In the global GX context
Globally, there is growing debate over front-of-pack sustainability labels, with the EU considering a climate label. This study provides direct evidence that consumers prefer eco labels covering multiple impacts over climate-only labels, challenging the narrow focus on carbon. It also shows that trust is resilient to data inaccuracies, which is relevant for policymakers designing mandatory labeling schemes.
👥 読者別の含意
🔬研究者:Provides empirical evidence on consumer preferences for sustainability label scope, informing the design of multi-category labels.
🏢実務担当者:Food companies can use insights to develop eco labels that communicate multiple environmental benefits and build consumer trust.

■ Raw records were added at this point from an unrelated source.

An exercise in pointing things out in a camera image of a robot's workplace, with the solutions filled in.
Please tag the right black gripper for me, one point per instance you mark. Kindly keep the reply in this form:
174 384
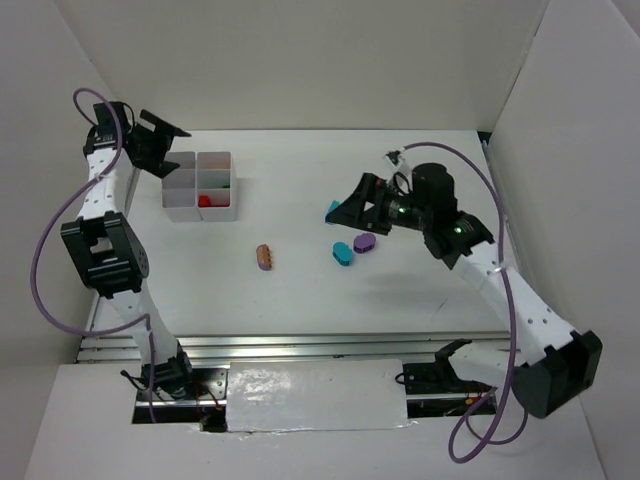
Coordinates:
380 205

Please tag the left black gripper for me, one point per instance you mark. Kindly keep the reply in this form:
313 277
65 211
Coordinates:
141 145

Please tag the red lego brick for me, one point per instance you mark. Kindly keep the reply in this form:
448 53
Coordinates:
204 201

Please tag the purple top brown lego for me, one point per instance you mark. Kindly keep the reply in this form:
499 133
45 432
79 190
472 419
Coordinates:
264 257

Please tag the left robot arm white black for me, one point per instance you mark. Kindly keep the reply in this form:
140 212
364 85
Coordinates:
164 362

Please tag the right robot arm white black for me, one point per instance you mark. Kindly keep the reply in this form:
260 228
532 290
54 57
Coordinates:
559 361

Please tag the purple rounded lego brick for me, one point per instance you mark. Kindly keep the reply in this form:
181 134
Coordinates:
364 243

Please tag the teal long lego brick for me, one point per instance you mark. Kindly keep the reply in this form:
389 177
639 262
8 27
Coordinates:
334 204

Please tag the teal rounded lego brick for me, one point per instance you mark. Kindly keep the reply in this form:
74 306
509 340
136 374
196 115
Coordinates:
342 253

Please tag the white divided container right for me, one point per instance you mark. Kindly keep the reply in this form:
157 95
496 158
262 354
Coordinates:
214 169

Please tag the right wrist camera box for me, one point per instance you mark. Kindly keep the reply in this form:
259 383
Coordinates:
395 158

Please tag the side aluminium rail right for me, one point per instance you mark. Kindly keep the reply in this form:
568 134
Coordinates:
512 250

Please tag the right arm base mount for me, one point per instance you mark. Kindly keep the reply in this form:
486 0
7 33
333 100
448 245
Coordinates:
433 393

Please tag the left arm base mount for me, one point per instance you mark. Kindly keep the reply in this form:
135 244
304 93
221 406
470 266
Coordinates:
203 405

🏛政策担当者:Supports prioritizing eco labeling over climate-only labeling and highlights the importance of consumer education for label effectiveness.
📄 Abstract(原文)
• Consumers confuse climate and eco labels without prior information. • Information increases preference for the eco label, reflected in higher WTP. • Environmental concern, not climate concern, drives label preference and WTP. • Consumers accept approximate data if the label is considered useful. Interest in mitigating the food sector's environmental impact is growing in response to global warming and environmental pressures. This has resulted in a global push to develop front-of-pack sustainability labels. A key question is whether a label should focus solely on greenhouse gases (climate label) or also include other environmental impact categories (eco label). This study’s novelty lies in its direct comparison of climate and eco labels, using a before and after-information design in an online survey experiment with 511 participants in Germany, to investigate how consumer preferences differ between these two labels. The results indicate that many participants intuitively struggle to differentiate between climate and eco labels but prefer the eco label – especially in the informed condition. Additional information about potential inaccuracies in the underlying data neither changed overall trust in the labels nor affected label preference. While participants were generally willing to pay a price premium for both labels, environmental concern (and not climate concern) emerged as the key motivational driver behind willingness to pay (WTP) for both label types, helping to explain the stronger preference for eco labeling. Our findings highlight the critical role of consumer education in shaping label effectiveness and suggest that informed consumers prefer eco labeling over climate labeling. Based on this consumer perspective, policy makers and label designers should prioritize eco labeling and ensure that its multidimensional scope is effectively conveyed to consumers.